In Examples 1 to 7 of the present invention, by using an aluminum foil having a thickness of 5.0 μm or more and 300.0 μm or less, a tensile strength of 60 N / mm ² or more and 260 N / mm ² or less, and an elongation of 0.7% or more. An aluminum foil resin laminate having a thickness of 0.5 μm or more and less than 5.0 μm could be obtained.

  It should be considered that the embodiments and examples disclosed above are illustrative and non-restrictive in every respect. The scope of the present invention is shown not by the above embodiments and examples but by the scope of claims, and is intended to include all modifications and variations within the meaning and scope equivalent to the scope of claims. .
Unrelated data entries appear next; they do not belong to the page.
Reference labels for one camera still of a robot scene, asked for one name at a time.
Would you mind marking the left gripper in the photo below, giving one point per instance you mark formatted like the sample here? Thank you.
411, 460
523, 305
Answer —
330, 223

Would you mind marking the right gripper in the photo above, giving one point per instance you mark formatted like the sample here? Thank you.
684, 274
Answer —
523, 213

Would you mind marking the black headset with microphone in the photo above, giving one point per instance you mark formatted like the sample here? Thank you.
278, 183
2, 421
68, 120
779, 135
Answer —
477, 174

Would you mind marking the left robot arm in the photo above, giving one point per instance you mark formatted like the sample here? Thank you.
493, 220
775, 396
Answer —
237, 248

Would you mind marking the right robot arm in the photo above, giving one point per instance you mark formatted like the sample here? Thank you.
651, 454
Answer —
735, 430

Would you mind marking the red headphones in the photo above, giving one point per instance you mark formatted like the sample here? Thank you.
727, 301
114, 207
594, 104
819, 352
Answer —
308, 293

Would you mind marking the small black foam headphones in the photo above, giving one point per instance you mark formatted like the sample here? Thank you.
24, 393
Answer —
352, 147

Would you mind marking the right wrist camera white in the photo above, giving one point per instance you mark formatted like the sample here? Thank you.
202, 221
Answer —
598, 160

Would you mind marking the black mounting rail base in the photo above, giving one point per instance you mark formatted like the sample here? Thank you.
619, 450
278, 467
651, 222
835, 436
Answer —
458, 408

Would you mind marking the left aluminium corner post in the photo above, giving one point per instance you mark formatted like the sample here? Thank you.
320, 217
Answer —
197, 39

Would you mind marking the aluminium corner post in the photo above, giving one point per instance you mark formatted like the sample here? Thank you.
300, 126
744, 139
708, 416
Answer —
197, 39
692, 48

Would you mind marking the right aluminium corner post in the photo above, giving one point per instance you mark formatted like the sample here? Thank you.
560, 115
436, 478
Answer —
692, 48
According to the present invention, since an aluminum foil resin laminate including an aluminum foil having a thickness of 0.5 μm or more and less than 5.0 μm can be obtained, gas barrier properties and water resistance can be obtained as compared with a laminate including an aluminum vapor deposition layer. Thus, an aluminum foil resin laminate suitable for an exterior material that protects electronic components such as battery elements can be obtained.

Claims (5)

An aluminum foil having a thickness of 5.0 μm or more and 300.0 μm or less, a tensile strength of 60 N / mm ² or more and 260 N / mm ² or less, and an elongation rate of 0.7% or more is fixed and laminated on at least one surface of the resin film. An adhering step to obtain a body;
A rolling step of rolling the laminate at a rolling reduction of 15% or more;
The manufacturing method of the aluminum foil resin laminated body provided with.   2. The aluminum foil resin laminate according to claim 1, wherein the resin film includes at least one selected from the group consisting of an ethylene acrylic acid copolymer, an ionomer, carboxyl-modified polyethylene, carboxyl-modified polypropylene, and polyolefin. Production method.   The resin film is at least one selected from the group consisting of polyethylene, polypropylene, polybutylene, polyethylene terephthalate, polyethylene naphthalate, polyvinyl chloride, polyvinylidene chloride, polyvinyl alcohol, ethylene vinyl acetate alcohol copolymer, polyamide, and vinyl chloride. The manufacturing method of the aluminum foil resin laminated body of Claim 1 containing this.   The method for producing an aluminum foil resin laminate according to claim 3, wherein the fixing step includes fixing the resin film and the aluminum foil with an adhesive interposed therebetween.   The aluminum foil resin laminated body which was manufactured by the manufacturing method of any one of Claim 1- Claim 4, and was equipped with the aluminum foil whose thickness is 0.5 micrometer or more and less than 5.0 micrometers.